J'en ai déjà parlé dans les BITG en décembre dernier, mais j'ai grandi avec Harry Potter, et même si je conchie aujourd'hui son autrice pour sa transphobie ouverte, et forcément, j'ai eu les adaptations des deux premiers films sur la première Playstation.
Vous vous en doutez, surtout si vous avez déjà écouté cet épisode ou maté l'épisode du JDG sur cette série, ces jeux étaient nuls à chier, que ce soit les doublages aux fraises, les événements dans le désordre, des éléments des romans absents des films qui popent de manière random genre Peeves et ses défis de merde, la caméra, les mini jeux obligatoires pour avancer, la musique plus qu'oubliable, la difficulté en dents de scie qui passent de jeu pour enfant à héritier de Ghost'n'Goblin, bref rien n'allait, mais c'était aussi un des très rares jeux-vidéo auxquels je jouais avec ma mère, qui n'est pas du tout une gameuse, et rien que pour ça cela reste des jeux auxquels j'attache de bons souvenirs car on pétait des câbles en famille sur le canapé du salon pour passer certains niveaux de merde comme l'entrée des Cachots dans le deuxième jeu.
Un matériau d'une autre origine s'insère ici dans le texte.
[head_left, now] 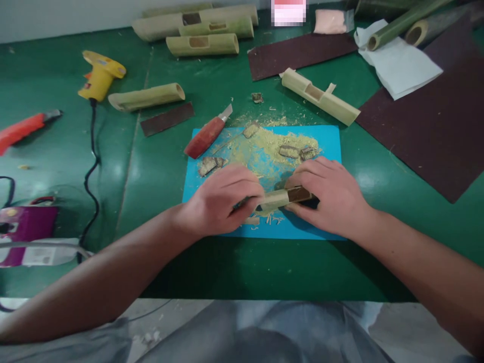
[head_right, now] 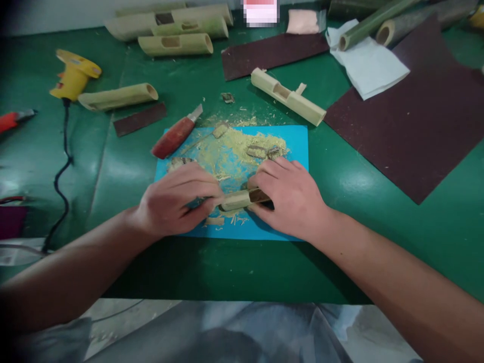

C'était des jeux de merde, mais ça reste des jeux de mon enfance, et c'est con, mais comme j'ai dit, malgré tout ce qui allait pas dans ces jeux de con, bah j'en garde de bons souvenirs pour les raisons évoqués, et après tout, que les jeux soient bons ou mauvais, c'est comment ils nous ont marqué qui restent le plus important.